Basic and extended wildcard expansion combined


I'm trying to understand how extended wilcards expansion works and I got into the following problem.

In my current directory ~/t, I have two files called chair and table. With the Bash shell, command ls *(a-z)* lists both of them, but ls *(a-z) doesn't. Why? I have enabled extended globbing with shopt -s extglob.

I guess ls *(a-z) fails to list both file because in this case the * would expand to 0+ characters, as in basic wildcards expansion, and then the (a-z) wouldn't expand to anything. If (a-z) doesn't expand to anything, Bash will try to match it literally. Since I have no file in my current directory that ends in (a-z), command ls fails in this case and lists nothing.

However, according to my previous reasoning, the expression *(a-z)* should match only a filename starting with any 0+ characters, followed by the literal "(a-z)", followed by 0+ characters. But that seems is not the case, becuase ls *(a-z)* does list my files chair and table.

~/t$ ls 
chair  table

~/t$ ls *(a-z)*
chair  table

~/t/$ ls *(a-z)
ls: cannot access '*(a-z)': No such file or directory

Solution

  • You have the extglob option enabled, which is why neither glob is a syntax error in the first place.

    *(a-z) matches zero or more occurrences of the literal string a-z, not one or more characters in the range a-z. Since no files match that pattern, the string is passed literally to ls, which doesn't find a file by that name.
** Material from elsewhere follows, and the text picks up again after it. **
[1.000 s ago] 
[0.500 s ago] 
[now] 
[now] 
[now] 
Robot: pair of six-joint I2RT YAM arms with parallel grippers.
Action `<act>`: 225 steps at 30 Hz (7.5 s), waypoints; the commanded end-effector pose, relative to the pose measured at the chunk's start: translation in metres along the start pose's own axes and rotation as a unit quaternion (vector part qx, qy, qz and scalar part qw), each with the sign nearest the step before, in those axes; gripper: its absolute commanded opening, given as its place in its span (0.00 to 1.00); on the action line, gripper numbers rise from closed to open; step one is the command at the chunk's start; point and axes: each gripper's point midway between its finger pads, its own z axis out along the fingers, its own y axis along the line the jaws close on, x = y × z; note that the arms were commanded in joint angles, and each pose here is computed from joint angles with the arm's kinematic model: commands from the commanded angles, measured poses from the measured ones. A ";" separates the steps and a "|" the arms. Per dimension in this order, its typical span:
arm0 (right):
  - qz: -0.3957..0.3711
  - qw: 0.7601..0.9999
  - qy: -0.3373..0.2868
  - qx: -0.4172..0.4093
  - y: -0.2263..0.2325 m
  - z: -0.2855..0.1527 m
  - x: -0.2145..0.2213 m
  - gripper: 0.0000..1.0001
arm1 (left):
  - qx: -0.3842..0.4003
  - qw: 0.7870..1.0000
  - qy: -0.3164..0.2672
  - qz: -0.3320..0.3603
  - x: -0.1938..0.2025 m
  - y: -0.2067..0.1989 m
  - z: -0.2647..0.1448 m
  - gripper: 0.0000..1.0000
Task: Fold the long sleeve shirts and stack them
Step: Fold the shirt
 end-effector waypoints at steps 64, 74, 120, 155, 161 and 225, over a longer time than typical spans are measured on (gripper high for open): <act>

    *(a-z)* matches the same substring, followed by an arbitrary set of characters, so essentially behaves like * alone. It expands to chair and table, which are both passed as separate arguments to ls.

    If you want to match files starting with 0 or more lowercase letters, use *([a-z])*. Ordinary globs have no way to repeat a particular set of characters, only arbitrary characters. Extended globs are equivalent in power to regular expressions, with *([a-z]) equivalent to the regular expression [a-z]*.

    Of course, *([a-z])* doesn't really make sense, because it will match anything by simply matching 0 lowercase characters followed by anything. Something more sensible would be to match files starting with one or more lowercase characters, namely +([a-z])*.